### WORK TO BE COMPLETED
From the line containing "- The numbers" to the end of the listing, write out every line exactly; leave out everything else.

### COLLECTED MATERIAL
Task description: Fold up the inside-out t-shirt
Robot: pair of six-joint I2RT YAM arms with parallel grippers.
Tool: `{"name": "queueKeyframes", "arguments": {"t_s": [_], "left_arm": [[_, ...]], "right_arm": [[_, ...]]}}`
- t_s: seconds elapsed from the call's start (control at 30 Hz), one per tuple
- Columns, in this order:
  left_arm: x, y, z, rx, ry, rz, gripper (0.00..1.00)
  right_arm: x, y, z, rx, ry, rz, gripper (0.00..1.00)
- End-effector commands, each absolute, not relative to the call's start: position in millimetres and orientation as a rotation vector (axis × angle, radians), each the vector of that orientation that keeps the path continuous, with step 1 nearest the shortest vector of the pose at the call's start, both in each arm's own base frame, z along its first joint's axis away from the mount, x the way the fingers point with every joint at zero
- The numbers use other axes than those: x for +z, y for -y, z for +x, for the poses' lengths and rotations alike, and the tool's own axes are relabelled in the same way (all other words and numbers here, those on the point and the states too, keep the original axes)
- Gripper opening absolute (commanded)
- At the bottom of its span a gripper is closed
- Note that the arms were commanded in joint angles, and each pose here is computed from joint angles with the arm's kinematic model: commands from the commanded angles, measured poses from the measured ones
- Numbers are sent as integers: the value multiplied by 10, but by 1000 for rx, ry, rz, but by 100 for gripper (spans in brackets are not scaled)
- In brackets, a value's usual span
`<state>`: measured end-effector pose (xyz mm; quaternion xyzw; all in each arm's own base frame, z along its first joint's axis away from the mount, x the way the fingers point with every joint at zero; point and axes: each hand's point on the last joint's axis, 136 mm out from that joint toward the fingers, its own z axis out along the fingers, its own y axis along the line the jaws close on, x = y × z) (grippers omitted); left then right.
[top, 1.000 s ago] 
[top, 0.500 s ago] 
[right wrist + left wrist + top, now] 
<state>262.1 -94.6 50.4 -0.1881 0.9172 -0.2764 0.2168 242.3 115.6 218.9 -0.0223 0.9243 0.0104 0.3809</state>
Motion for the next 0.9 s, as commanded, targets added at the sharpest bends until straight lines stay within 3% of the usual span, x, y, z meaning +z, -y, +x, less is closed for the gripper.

### EXERCISE RESULT
- The numbers use other axes than those: x for +z, y for -y, z for +x, for the poses' lengths and rotations alike, and the tool's own axes are relabelled in the same way (all other words and numbers here, those on the point and the states too, keep the original axes)
- Gripper opening absolute (commanded)
- At the bottom of its span a gripper is closed
- Note that the arms were commanded in joint angles, and each pose here is computed from joint angles with the arm's kinematic model: commands from the commanded angles, measured poses from the measured ones
- Numbers are sent as integers: the value multiplied by 10, but by 1000 for rx, ry, rz, but by 100 for gripper (spans in brackets are not scaled)
- In brackets, a value's usual span
`<state>`: measured end-effector pose (xyz mm; quaternion xyzw; all in each arm's own base frame, z along its first joint's axis away from the mount, x the way the fingers point with every joint at zero; point and axes: each hand's point on the last joint's axis, 136 mm out from that joint toward the fingers, its own z axis out along the fingers, its own y axis along the line the jaws close on, x = y × z) (grippers omitted); left then right.
[top, 1.000 s ago] 
[top, 0.500 s ago] 
[right wrist + left wrist + top, now] 
<state>262.1 -94.6 50.4 -0.1881 0.9172 -0.2764 0.2168 242.3 115.6 218.9 -0.0223 0.9243 0.0104 0.3809</state>
Motion for the next 0.9 s, as commanded, targets added at the sharpest bends until straight lines stay within 3% of the usual span, x, y, z meaning +z, -y, +x, less is closed for the gripper.

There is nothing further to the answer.